2019/20 Seminar: Futures

This year’s seminar explores questions relating to the category, broadly and creatively defined, of “future(s).”

We inhabit a moment when the very concept of future is in question. On the one hand, catastrophic discourses fueled by converging global crises envision apocalyptic ends. On the other hand, these same conditions inspire utopian and emancipatory discourses which have insisted throughout the history of aesthetic and political modernism, as they continue to insist today, that another world is possible and envision revolutionary change.

Most generally we would like to explore “future(s)” as a theoretical concept and analytic category that may help or obstruct attempts to grasp the contemporary political situation. Can we continue to use “future” in the conventional sense or should the very concept (along with its temporal and political implications) be rethought in relation to our historical conjuncture? How does an engagement with “futures past” help us to understand these struggles in the present? In the seminar we will likely engage with: the history of the concept “future”; current discourses about the future, possible futures, futurity etc.; contemporary practices, processes, and events that are already producing a new or “future” set of arrangements (with implications for understandings and conceptions of temporality); and the history of the concept “future” and historical materials that show how alternative understandings or experiences of “future” may have obtained in other times and places.

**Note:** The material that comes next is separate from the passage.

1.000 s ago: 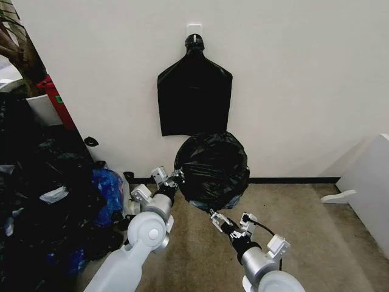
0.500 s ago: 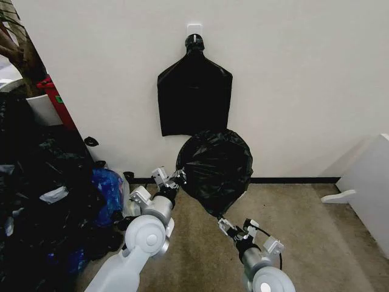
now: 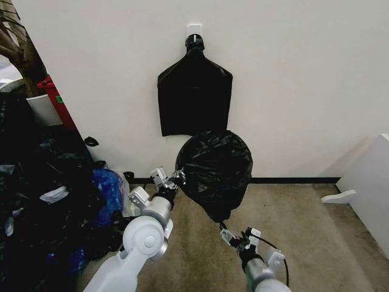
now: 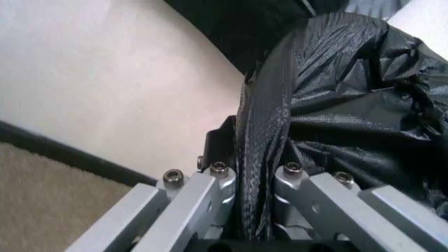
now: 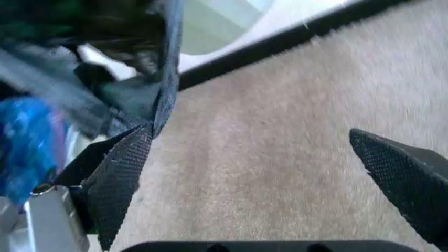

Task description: Place the garbage bag over the trash bin.

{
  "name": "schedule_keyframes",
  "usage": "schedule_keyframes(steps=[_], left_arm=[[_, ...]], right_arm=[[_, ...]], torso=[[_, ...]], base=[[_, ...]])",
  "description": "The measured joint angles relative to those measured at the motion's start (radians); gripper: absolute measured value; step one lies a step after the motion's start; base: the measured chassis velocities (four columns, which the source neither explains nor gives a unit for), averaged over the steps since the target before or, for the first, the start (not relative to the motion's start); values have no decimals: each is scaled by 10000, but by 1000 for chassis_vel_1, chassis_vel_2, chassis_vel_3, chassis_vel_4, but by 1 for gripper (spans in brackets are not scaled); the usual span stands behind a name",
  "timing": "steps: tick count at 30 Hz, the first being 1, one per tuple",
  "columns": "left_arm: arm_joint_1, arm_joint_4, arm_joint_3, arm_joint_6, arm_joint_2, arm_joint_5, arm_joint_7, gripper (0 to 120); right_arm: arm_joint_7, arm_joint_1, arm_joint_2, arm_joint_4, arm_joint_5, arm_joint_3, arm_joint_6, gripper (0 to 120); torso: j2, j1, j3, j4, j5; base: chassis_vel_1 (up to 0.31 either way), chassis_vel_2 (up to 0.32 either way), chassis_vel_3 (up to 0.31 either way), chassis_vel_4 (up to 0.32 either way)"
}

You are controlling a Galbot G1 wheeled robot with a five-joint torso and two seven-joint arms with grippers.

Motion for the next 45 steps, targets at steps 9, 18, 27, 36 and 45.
schedule_keyframes(steps=[9,18,27,36,45], left_arm=[[-156,769,-147,-460,21,1028,960,4],[106,1622,-291,-1140,275,2450,3356,4],[122,2915,-395,-2533,576,4085,7038,4],[-118,3086,-425,-3158,922,5212,9598,4],[-74,2673,-447,-3445,1140,5896,10054,4]], right_arm=[[-667,-1016,-522,1416,-252,566,608,100],[-510,-974,-1197,2887,950,2086,-76,100],[-1400,-456,-3149,4438,7481,6606,-3573,100],[-1847,402,-5339,3066,8754,6956,-4952,100],[-2147,1117,-5836,2105,7955,5977,-4981,100]], torso=[[0,0,0,1,-1],[0,0,0,1,0],[0,0,2,-1,0],[0,0,2,1,5],[0,0,1,2,-1]], base=[[0,0,0,0],[0,0,0,0],[0,0,0,0],[0,0,0,0],[0,0,0,0]])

The seminar is made up of participants whose work includes, but is not limited to, topics such as:

  • theories or philosophies of the future (and corresponding notions of historical temporality);
  • economic futures and the future of capitalism (e.g., debt, credit, financialization, work, runaway growth, economic crisis etc.);
  • environmental futures (e.g., climate change, resource extraction, debates about the Anthropocene etc.);
  • political futures (e.g. the changing relation between state, economy, and society; eclipse of democracy, populism and authoritarianism; mass displacement and statelessness; globality and borders; (im)mobilities, permanent war; new forms of imperialism and internationalism; prospects for socialism etc.);
  • religious futures (e.g., the worldwide explosion of evangelical Christianity, resurgent and novel forms of messianic and apocalyptic thinking);
  • aesthetic and cultural futures and futurisms (e.g., Afro-futurism, sci-fi, indigenous futures); dystopias; visionary literary, musical, and visual practices; new forms of social media and mass mediation);
  • subjective futures (e.g., emergent forms of subjectivity, embodiment, intimacy, desire etc.; the widespread fear that there is “no future”);
  • techno-futures (especially related to automation, digitization, and biomedicine)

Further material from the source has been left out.